-- WHAT THE TASK ASKS --
Could you retype the whole listing, word for word?

○ ○ ○ ○ ○

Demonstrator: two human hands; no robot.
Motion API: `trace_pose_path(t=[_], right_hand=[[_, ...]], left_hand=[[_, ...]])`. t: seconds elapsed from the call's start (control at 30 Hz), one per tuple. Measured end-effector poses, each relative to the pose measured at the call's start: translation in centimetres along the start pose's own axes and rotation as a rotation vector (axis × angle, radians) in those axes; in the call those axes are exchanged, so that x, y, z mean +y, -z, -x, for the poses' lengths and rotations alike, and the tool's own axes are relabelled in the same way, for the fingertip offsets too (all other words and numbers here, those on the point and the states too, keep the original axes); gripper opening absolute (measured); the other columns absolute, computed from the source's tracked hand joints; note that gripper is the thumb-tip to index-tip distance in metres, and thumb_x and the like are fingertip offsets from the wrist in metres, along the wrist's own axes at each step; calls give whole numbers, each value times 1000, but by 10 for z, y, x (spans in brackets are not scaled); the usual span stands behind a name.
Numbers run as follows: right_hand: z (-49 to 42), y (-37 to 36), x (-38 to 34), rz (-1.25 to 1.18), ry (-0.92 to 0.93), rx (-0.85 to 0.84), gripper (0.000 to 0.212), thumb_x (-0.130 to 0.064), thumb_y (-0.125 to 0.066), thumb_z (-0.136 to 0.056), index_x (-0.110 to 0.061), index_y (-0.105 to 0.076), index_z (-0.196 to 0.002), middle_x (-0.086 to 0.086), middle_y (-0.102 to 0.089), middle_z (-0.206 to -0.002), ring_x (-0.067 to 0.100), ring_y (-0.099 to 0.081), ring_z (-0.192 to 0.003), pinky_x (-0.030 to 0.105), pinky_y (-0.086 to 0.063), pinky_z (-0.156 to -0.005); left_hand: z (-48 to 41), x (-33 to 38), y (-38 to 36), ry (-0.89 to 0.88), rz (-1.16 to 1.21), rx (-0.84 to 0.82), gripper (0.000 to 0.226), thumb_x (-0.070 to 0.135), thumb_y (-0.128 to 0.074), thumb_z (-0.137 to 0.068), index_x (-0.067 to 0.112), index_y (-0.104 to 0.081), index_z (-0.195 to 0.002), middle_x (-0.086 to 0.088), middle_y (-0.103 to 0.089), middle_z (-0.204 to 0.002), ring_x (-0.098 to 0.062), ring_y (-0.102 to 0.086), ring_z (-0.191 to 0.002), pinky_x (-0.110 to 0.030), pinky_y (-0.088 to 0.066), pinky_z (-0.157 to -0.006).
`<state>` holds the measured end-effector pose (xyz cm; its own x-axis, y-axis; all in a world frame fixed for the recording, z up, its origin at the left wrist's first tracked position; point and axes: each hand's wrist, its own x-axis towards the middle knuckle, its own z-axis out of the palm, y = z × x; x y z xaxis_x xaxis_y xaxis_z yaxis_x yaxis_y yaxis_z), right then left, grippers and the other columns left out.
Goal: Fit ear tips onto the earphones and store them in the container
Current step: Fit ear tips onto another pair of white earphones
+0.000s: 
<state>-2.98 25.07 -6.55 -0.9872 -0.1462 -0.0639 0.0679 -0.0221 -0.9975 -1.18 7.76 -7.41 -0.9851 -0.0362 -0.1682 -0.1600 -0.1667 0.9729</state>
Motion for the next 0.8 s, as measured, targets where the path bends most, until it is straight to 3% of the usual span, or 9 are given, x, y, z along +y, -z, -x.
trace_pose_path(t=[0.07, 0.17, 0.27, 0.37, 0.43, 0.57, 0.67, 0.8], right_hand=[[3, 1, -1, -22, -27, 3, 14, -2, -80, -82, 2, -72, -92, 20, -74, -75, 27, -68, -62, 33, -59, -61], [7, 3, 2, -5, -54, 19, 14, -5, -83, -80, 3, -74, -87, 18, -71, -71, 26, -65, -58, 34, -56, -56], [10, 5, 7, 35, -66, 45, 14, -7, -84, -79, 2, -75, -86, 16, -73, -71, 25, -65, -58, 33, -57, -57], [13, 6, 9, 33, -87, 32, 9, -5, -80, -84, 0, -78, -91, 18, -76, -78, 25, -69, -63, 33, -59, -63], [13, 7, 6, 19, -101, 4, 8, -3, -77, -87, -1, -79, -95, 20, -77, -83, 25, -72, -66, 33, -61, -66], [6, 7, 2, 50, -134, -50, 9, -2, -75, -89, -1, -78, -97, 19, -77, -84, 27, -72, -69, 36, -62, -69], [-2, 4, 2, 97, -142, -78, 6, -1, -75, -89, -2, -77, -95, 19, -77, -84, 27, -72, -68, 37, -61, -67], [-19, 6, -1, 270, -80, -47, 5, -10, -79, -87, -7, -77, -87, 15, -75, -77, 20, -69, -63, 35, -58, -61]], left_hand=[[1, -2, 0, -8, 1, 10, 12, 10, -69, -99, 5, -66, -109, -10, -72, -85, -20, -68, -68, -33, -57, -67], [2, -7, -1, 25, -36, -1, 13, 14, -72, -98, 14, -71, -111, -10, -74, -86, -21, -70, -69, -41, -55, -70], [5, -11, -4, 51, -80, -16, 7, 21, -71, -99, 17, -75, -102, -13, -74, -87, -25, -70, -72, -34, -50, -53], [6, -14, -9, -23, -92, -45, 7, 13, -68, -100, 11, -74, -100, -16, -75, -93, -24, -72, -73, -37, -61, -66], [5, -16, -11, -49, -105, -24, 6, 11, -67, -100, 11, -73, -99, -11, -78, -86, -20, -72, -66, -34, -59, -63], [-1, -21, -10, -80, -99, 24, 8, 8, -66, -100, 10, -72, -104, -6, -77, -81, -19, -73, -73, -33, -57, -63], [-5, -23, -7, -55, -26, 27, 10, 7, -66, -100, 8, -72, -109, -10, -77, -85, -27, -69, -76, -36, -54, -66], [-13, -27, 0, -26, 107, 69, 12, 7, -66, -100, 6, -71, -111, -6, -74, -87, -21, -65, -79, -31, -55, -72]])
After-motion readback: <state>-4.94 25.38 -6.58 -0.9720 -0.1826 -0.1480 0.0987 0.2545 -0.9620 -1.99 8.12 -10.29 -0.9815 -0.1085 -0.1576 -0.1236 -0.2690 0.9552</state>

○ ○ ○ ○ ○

-- WRITTEN RESPONSE --
Demonstrator: two human hands; no robot.
Motion API: `trace_pose_path(t=[_], right_hand=[[_, ...]], left_hand=[[_, ...]])`. t: seconds elapsed from the call's start (control at 30 Hz), one per tuple. Measured end-effector poses, each relative to the pose measured at the call's start: translation in centimetres along the start pose's own axes and rotation as a rotation vector (axis × angle, radians) in those axes; in the call those axes are exchanged, so that x, y, z mean +y, -z, -x, for the poses' lengths and rotations alike, and the tool's own axes are relabelled in the same way, for the fingertip offsets too (all other words and numbers here, those on the point and the states too, keep the original axes); gripper opening absolute (measured); the other columns absolute, computed from the source's tracked hand joints; note that gripper is the thumb-tip to index-tip distance in metres, and thumb_x and the like are fingertip offsets from the wrist in metres, along the wrist's own axes at each step; calls give whole numbers, each value times 1000, but by 10 for z, y, x (spans in brackets are not scaled); the usual span stands behind a name.
Numbers run as follows: right_hand: z (-49 to 42), y (-37 to 36), x (-38 to 34), rz (-1.25 to 1.18), ry (-0.92 to 0.93), rx (-0.85 to 0.84), gripper (0.000 to 0.212), thumb_x (-0.130 to 0.064), thumb_y (-0.125 to 0.066), thumb_z (-0.136 to 0.056), index_x (-0.110 to 0.061), index_y (-0.105 to 0.076), index_z (-0.196 to 0.002), middle_x (-0.086 to 0.086), middle_y (-0.102 to 0.089), middle_z (-0.206 to -0.002), ring_x (-0.067 to 0.100), ring_y (-0.099 to 0.081), ring_z (-0.192 to 0.003), pinky_x (-0.030 to 0.105), pinky_y (-0.086 to 0.063), pinky_z (-0.156 to -0.005); left_hand: z (-48 to 41), x (-33 to 38), y (-38 to 36), ry (-0.89 to 0.88), rz (-1.16 to 1.21), rx (-0.84 to 0.82), gripper (0.000 to 0.226), thumb_x (-0.070 to 0.135), thumb_y (-0.128 to 0.074), thumb_z (-0.137 to 0.068), index_x (-0.067 to 0.112), index_y (-0.104 to 0.081), index_z (-0.195 to 0.002), middle_x (-0.086 to 0.088), middle_y (-0.103 to 0.089), middle_z (-0.204 to 0.002), ring_x (-0.098 to 0.062), ring_y (-0.102 to 0.086), ring_z (-0.191 to 0.002), pinky_x (-0.110 to 0.030), pinky_y (-0.088 to 0.066), pinky_z (-0.157 to -0.006).
`<state>` holds the measured end-effector pose (xyz cm; its own x-axis, y-axis; all in a world frame fixed for the recording, z up, its origin at the left wrist's first tracked position; point and axes: each hand's wrist, its own x-axis towards the middle knuckle, its own z-axis out of the palm, y = z × x; x y z xaxis_x xaxis_y xaxis_z yaxis_x yaxis_y yaxis_z), right then left, grippers and the other columns left out.
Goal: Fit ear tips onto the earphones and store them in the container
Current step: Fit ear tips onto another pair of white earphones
+0.000s: 
<state>-2.98 25.07 -6.55 -0.9872 -0.1462 -0.0639 0.0679 -0.0221 -0.9975 -1.18 7.76 -7.41 -0.9851 -0.0362 -0.1682 -0.1600 -0.1667 0.9729</state>
Motion for the next 0.8 s, as measured, targets where the path bends most, until it is straight to 3% of the usual span, or 9 are given, x, y, z along +y, -z, -x.
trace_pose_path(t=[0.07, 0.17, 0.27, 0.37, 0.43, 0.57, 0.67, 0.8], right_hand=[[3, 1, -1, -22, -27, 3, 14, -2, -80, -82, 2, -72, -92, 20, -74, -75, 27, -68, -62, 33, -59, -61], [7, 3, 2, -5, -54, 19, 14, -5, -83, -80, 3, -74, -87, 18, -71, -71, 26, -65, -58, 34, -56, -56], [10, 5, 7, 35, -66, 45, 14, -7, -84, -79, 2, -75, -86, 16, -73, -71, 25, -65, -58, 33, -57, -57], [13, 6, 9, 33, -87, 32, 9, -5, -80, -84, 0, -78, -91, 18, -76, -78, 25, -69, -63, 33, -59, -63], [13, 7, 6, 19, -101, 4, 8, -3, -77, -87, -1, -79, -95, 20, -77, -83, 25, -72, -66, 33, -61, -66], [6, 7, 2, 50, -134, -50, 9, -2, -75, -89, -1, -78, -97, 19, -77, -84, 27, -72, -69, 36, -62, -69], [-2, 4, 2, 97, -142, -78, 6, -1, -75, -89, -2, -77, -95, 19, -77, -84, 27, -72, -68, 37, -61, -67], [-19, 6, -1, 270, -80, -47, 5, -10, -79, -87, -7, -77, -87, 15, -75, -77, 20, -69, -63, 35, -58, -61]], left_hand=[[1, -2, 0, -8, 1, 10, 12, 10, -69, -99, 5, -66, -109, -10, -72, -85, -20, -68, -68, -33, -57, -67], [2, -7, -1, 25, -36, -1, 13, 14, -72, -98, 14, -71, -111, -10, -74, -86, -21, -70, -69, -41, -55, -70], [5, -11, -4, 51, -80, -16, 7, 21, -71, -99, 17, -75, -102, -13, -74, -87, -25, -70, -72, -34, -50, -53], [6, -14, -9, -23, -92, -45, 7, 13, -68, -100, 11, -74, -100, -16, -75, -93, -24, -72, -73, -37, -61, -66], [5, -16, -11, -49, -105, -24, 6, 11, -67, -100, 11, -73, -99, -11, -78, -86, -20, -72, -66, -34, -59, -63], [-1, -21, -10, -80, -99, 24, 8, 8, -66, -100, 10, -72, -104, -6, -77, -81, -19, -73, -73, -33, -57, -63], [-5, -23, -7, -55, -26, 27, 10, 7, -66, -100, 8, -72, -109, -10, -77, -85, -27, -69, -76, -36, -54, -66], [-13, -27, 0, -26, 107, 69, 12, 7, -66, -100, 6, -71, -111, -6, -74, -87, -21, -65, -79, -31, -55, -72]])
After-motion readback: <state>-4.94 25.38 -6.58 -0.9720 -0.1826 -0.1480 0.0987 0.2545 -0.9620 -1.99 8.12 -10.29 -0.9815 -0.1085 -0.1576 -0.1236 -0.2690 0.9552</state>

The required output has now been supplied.